Example of feasible and infeasible ride matches

4 Ride Sharing Optimisation Model

To describe the trip schedules and the users’ constraints we introduce the following notation. D denotes the set of possible drivers, R is the set of possible riders, and \(U = D \cup R\) represents the set of all users. To generate the time and geographical constraints, we use Open Street Map data to deduce minimal path distances and times between two locations. \(L= \{ l_{1}, \ldots , l_{n} \}\) denotes the set of road node locations identified by their GPS coordinates. A path \(\pi =(l_i, \ldots ,l_j)\) is an ordered list of locations, and \(time(\pi )\) (resp. \(dist(\pi )\)) returns the driving path time (resp distance) for \(\pi \). The path \(\pi ^{*}_{l_{i},l_{j}}\) (resp. \(\pi ^{\diamond }_{l_{i},l_{j}}\)) denotes a minimal time (resp. distance) path from \(l_{i}\) to \(l_{j}\). A trip schedule is a tuple \(ts_{u}=( t^{start}_{d}, l^{start}_{d}, l^{dest}_{d} )\) describing user u’s intended start time \(t^{start}_{u}\), start location \(l^{start}_{u}\), and destination \(l^{dest}_{u}\). \(TS=\{ts_{u_1}, \ldots , ts_{u_n}\}\) denotes the set of user trip schedules sent to the system. To simplify the notation we consider one trip schedule per user, but the approach remains valid for multiple schedules per user. For a trip schedule \(ts_u\), the inferred time window \(tw_u=(et^{start}_{u},lt^{dest}_{u})\) describes an earliest start time \(et^{start}_{u}\) and a latest arrival time \(lt^{dest}_{u}\). Intuitively, the driver trip time window \(tw_{d}\) is consistent with a rider trip time window \(tw_{r}\) when there exists a time interval intersecting both \(tw_{r}\) and \(tw_{d}\) in which the rider can be picked-up and dropped-off by the driver. For a driver trip schedule \(ts_d\), \(\pi ^{*}_{l^{start}_{d},l^{dest}_{d}}\) denotes the inferred minimal time path from \(l^{start}_{d}\) to \( l^{dest}_{d}\). For a rider trip schedule \(ts_r\), \(m^{pick}_{r}\) denotes the inferred maximal path distance r is willing to walk from his intended start \(l^{start}_{r}\) to a pick-up location \(l^{pick}_{r}\) on the driver path \(\pi ^{*}_{l^{start}_{d},l^{dest}_{d}}\). Similarly \(m^{drop}_{r}\) denotes the inferred maximal path distance the rider is willing to walk from a drop-off location \(l^{drop}_{r}\) to his destination \(l^{dest}_{r}\).

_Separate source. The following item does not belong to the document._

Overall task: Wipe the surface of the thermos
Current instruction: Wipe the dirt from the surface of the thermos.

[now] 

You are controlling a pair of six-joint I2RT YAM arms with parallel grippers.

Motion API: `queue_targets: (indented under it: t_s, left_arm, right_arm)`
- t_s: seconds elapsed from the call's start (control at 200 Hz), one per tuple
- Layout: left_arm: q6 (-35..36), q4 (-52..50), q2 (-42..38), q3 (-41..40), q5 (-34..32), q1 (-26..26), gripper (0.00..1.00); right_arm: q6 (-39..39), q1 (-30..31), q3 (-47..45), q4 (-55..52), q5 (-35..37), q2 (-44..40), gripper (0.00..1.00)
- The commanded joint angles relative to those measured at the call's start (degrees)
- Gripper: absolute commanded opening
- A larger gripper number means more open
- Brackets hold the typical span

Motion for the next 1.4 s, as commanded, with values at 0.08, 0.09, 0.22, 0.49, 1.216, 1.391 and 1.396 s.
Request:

Given the above we define the feasible matches relaying both on the users’ inferred path constraints and the users’ inferred time constraints.

Definition 1

(inferred feasible ride match). A driver trip schedule and a rider trip schedule, \(ts_{d}\) and \(ts_{r}\), represent a likely feasible ride match if:

  1. 1.

    their inferred time windows \(tw_{d}\), \(tw_{r}\) are consistent with the rider pick-up and drop-off time:

    1. (a)

      \(lt^{dest}_{d}- et^{start}_{r}> \pi ^{*}_{l^{pick},l^{drop}}\), the interval between the driver latest arrival and the rider earliest start is greater than the fastest path from the rider’s inferred pick-up to his inferred drop-off, or,

    2. (b)

      \(lt^{dest}_{r}- et^{start}_{d}> \pi ^{*}_{l^{pick\diamond },l^{drop\diamond }}\), the interval between the earliest driver start and the latest rider arrival is greater than the fastest path from the rider inferred pick-up to the inferred drop-off.

  2. 2.

    The expected driving path intersects the rider’s possible pick-up and drop-off points.

    1. (a)

      \( dist(\pi ^{\diamond }_{l^{start}_{r},\pi _{d}} ) < m^{pick}_{r}\), the shortest path distance between the rider intended start and the expected driver path is lower than the maximal distance for the rider’s pick-up.

    2. (b)

      \( dist(\pi ^{\diamond }_{l^{start}_{r},\pi _{d}} ) < m^{drop}_{r}\), the shortest path distance between the rider intended destination and the expected driver path is lower than the maximal distance for the rider’s drop-off.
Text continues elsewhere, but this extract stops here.